* What you need to do
Once you find the line with "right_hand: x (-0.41" in the data that follows, repeat it and every line after it exactly, through the line with "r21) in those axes".

(Stored items from a collection)
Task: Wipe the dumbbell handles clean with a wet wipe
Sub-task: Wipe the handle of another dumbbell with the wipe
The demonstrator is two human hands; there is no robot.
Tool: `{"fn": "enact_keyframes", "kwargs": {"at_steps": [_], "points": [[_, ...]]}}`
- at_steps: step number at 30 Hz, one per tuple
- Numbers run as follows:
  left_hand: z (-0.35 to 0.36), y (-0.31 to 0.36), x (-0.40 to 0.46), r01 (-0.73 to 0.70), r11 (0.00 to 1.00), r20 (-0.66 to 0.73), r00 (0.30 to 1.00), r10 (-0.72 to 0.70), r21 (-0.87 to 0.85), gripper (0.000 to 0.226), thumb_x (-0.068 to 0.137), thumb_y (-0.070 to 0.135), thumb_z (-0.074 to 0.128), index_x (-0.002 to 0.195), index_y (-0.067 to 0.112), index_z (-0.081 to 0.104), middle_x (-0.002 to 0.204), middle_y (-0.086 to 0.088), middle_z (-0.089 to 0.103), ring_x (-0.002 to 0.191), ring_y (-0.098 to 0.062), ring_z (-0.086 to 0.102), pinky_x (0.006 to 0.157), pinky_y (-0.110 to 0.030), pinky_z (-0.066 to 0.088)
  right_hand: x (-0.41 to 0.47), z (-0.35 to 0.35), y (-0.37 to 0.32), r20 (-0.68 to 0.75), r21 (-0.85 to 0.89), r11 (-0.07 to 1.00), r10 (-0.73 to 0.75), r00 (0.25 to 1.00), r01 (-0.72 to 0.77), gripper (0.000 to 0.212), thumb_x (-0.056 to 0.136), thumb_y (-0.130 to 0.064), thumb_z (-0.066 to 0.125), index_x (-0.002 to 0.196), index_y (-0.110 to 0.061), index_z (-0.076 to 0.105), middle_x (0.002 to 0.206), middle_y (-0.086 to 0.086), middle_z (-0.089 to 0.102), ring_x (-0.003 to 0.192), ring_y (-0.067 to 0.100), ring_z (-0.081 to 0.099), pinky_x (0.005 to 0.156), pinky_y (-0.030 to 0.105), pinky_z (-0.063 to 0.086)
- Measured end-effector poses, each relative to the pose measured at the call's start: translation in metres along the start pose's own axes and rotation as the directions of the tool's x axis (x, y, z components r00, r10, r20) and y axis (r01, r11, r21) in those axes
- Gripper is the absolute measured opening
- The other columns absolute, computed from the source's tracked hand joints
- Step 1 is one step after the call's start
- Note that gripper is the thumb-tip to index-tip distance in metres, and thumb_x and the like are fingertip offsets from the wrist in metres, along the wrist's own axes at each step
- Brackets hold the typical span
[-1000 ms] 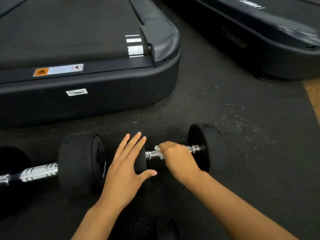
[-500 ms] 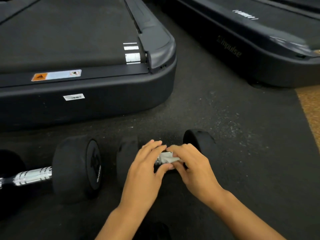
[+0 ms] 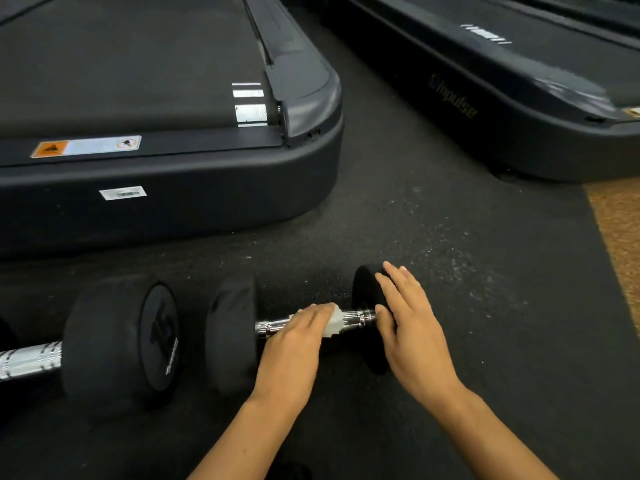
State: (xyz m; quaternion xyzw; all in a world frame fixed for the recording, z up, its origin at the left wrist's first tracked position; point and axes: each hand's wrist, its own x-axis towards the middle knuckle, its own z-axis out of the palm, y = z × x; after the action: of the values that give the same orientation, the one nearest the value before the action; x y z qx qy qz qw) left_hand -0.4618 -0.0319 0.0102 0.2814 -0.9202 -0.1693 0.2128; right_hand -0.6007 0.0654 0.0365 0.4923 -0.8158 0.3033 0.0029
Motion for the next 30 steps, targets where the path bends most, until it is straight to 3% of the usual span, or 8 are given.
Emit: {"fn": "enact_keyframes", "kwargs": {"at_steps": [4, 8, 11, 16, 20, 24, 27, 30], "points": [[0.019, -0.005, 0.003, -0.1, 0.995, -0.079, 0.992, 0.098, -0.017, 0.05, 0.063, -0.006, 0.075, 0.111, 0.006, 0.067, 0.112, -0.008, 0.067, 0.103, -0.021, 0.064, 0.086, -0.044, 0.051, -0.001, 0.008, 0.005, -0.024, -0.073, 0.996, -0.045, 0.999, 0.043, 0.051, 0.096, -0.029, 0.027, 0.14, -0.005, 0.035, 0.148, 0.002, 0.032, 0.139, 0.007, 0.01, 0.114, 0.024, 0.006], [0.02, -0.009, 0.017, -0.233, 0.972, -0.106, 0.968, 0.228, -0.034, 0.037, 0.077, 0.011, 0.045, 0.104, 0.005, 0.07, 0.103, -0.008, 0.07, 0.095, -0.019, 0.067, 0.086, -0.037, 0.052, 0.001, 0.011, 0.006, -0.063, -0.087, 0.995, -0.063, 0.996, 0.057, 0.051, 0.095, -0.028, 0.028, 0.137, -0.002, 0.04, 0.145, 0.006, 0.039, 0.138, 0.01, 0.017, 0.113, 0.027, 0.012], [0.018, -0.009, 0.025, -0.252, 0.967, -0.056, 0.967, 0.25, -0.027, 0.035, 0.076, 0.012, 0.048, 0.102, 0.007, 0.07, 0.099, -0.007, 0.071, 0.09, -0.019, 0.069, 0.081, -0.036, 0.055, 0.006, 0.013, 0.006, -0.086, -0.108, 0.992, -0.069, 0.994, 0.059, 0.05, 0.095, -0.026, 0.028, 0.135, -0.001, 0.043, 0.143, 0.008, 0.042, 0.136, 0.01, 0.019, 0.113, 0.026, 0.013], [0.008, 0.013, 0.068, 0.03, 0.998, 0.373, 0.927, -0.048, 0.052, 0.018, 0.09, 0.021, 0.053, 0.104, 0.02, 0.066, 0.097, -0.007, 0.066, 0.092, -0.026, 0.062, 0.08, -0.039, 0.049, 0.007, 0.013, 0.003, -0.094, -0.108, 0.993, -0.058, 0.994, 0.048, 0.05, 0.094, -0.026, 0.028, 0.134, -0.001, 0.044, 0.142, 0.008, 0.043, 0.135, 0.007, 0.018, 0.113, 0.023, 0.011], [0.004, 0.01, 0.089, 0.258, 0.966, 0.524, 0.826, -0.206, -0.028, 0.024, 0.092, 0.032, 0.053, 0.087, 0.015, 0.068, 0.086, -0.01, 0.065, 0.084, -0.026, 0.061, 0.075, -0.037, 0.049, 0.003, 0.011, 0.002, -0.073, -0.131, 0.989, -0.078, 0.994, 0.068, 0.049, 0.095, -0.025, 0.029, 0.134, 0.0, 0.045, 0.141, 0.01, 0.043, 0.136, 0.009, 0.017, 0.113, 0.021, 0.008], [0.014, 0.017, 0.054, -0.038, 0.999, 0.264, 0.964, 0.03, 0.027, 0.02, 0.087, 0.017, 0.057, 0.105, 0.022, 0.066, 0.096, -0.006, 0.067, 0.09, -0.026, 0.064, 0.077, -0.037, 0.052, 0.003, 0.009, 0.003, -0.06, -0.109, 0.993, -0.058, 0.996, 0.052, 0.05, 0.095, -0.027, 0.027, 0.135, -0.002, 0.043, 0.144, 0.006, 0.04, 0.137, 0.007, 0.015, 0.113, 0.016, 0.003], [0.031, 0.005, 0.029, -0.244, 0.969, 0.038, 0.969, 0.245, -0.02, 0.042, 0.069, 0.002, 0.074, 0.109, 0.008, 0.067, 0.106, -0.008, 0.069, 0.096, -0.023, 0.067, 0.084, -0.037, 0.054, 0.004, 0.01, 0.003, -0.059, -0.105, 0.994, -0.051, 0.997, 0.045, 0.051, 0.095, -0.03, 0.025, 0.136, -0.004, 0.043, 0.144, 0.005, 0.039, 0.137, 0.007, 0.015, 0.112, 0.014, 0.002], [0.037, -0.001, 0.021, -0.325, 0.945, -0.116, 0.938, 0.327, 0.039, 0.032, 0.076, 0.006, 0.055, 0.104, 0.002, 0.07, 0.106, -0.012, 0.069, 0.099, -0.023, 0.066, 0.09, -0.039, 0.05, 0.005, 0.012, 0.004, -0.065, -0.083, 0.996, -0.048, 0.997, 0.042, 0.051, 0.095, -0.03, 0.025, 0.136, -0.005, 0.043, 0.144, 0.003, 0.039, 0.137, 0.007, 0.016, 0.112, 0.015, 0.005]]}}
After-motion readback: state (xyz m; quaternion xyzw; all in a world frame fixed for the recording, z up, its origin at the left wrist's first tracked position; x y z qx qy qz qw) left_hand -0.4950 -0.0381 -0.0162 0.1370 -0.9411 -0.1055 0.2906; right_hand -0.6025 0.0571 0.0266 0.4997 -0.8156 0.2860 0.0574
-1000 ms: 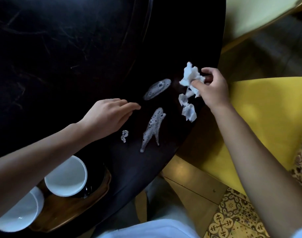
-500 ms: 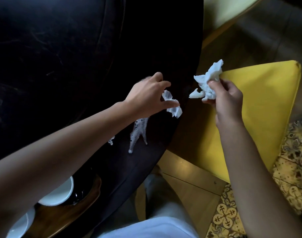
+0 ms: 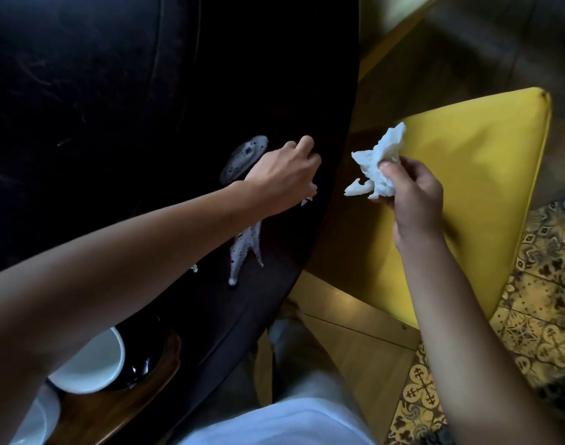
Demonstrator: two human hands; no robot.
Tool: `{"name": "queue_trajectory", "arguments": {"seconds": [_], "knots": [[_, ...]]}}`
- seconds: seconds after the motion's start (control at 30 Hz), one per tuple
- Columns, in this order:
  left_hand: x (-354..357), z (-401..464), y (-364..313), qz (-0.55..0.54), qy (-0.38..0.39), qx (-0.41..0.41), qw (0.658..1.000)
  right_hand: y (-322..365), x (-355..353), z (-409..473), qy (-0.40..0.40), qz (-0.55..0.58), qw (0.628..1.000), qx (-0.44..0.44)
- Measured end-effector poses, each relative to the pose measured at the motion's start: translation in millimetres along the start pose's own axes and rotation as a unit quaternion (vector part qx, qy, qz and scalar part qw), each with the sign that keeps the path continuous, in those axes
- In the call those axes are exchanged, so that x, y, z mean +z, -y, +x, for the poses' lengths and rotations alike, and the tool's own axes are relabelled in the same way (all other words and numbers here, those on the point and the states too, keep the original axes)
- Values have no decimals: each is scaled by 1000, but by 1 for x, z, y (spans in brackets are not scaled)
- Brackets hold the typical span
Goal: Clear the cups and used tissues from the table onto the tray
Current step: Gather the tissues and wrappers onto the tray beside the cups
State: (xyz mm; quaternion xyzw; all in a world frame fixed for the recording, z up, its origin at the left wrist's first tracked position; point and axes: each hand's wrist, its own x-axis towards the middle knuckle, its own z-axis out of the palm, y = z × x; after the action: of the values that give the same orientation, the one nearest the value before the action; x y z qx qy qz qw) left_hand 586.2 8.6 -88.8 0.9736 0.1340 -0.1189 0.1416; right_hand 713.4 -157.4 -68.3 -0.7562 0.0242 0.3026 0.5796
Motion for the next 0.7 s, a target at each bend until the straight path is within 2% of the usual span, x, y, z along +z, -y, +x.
{"name": "queue_trajectory", "arguments": {"seconds": [0.13,0.27,0.37,0.47,0.6,0.7], "knots": [[7,0,6,-28,-24,16,999,-2,5,-1,5,-1,1000,3],[1,-11,16,-103,-62,13,993,-3,12,-1,22,-10,1000,1],[-20,-34,26,-189,-95,-39,977,-4,18,-4,39,-23,999,4],[-38,-74,41,-227,-116,-106,961,-5,24,-8,57,-31,998,-2],[-37,-137,64,-212,-99,-190,953,-8,32,-18,81,-47,995,-20],[-28,-172,75,-180,-29,-196,963,-12,38,-24,93,-75,992,-34]]}}
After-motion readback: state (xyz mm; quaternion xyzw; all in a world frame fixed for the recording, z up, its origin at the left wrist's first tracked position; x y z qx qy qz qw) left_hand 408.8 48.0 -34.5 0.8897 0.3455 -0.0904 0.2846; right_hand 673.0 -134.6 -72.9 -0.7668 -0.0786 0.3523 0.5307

* Answer area
  right_hand: x (-0.41 to 0.47), z (-0.35 to 0.35), y (-0.37 to 0.32), r20 (-0.68 to 0.75), r21 (-0.85 to 0.89), r11 (-0.07 to 1.00), r10 (-0.73 to 0.75), r00 (0.25 to 1.00), r01 (-0.72 to 0.77), gripper (0.000 to 0.212), thumb_x (-0.056 to 0.136), thumb_y (-0.130 to 0.064), thumb_z (-0.066 to 0.125), index_x (-0.002 to 0.196), index_y (-0.110 to 0.061), index_z (-0.076 to 0.105), middle_x (0.002 to 0.206), middle_y (-0.086 to 0.086), middle_z (-0.089 to 0.102), ring_x (-0.003 to 0.192), ring_y (-0.067 to 0.100), ring_z (-0.081 to 0.099), pinky_x (0.005 to 0.156), pinky_y (-0.030 to 0.105), pinky_z (-0.063 to 0.086)
- Measured end-effector poses, each relative to the pose measured at the call's start: translation in metres along the start pose's own axes and rotation as the directions of the tool's x axis (x, y, z components r00, r10, r20) and y axis (r01, r11, r21) in those axes

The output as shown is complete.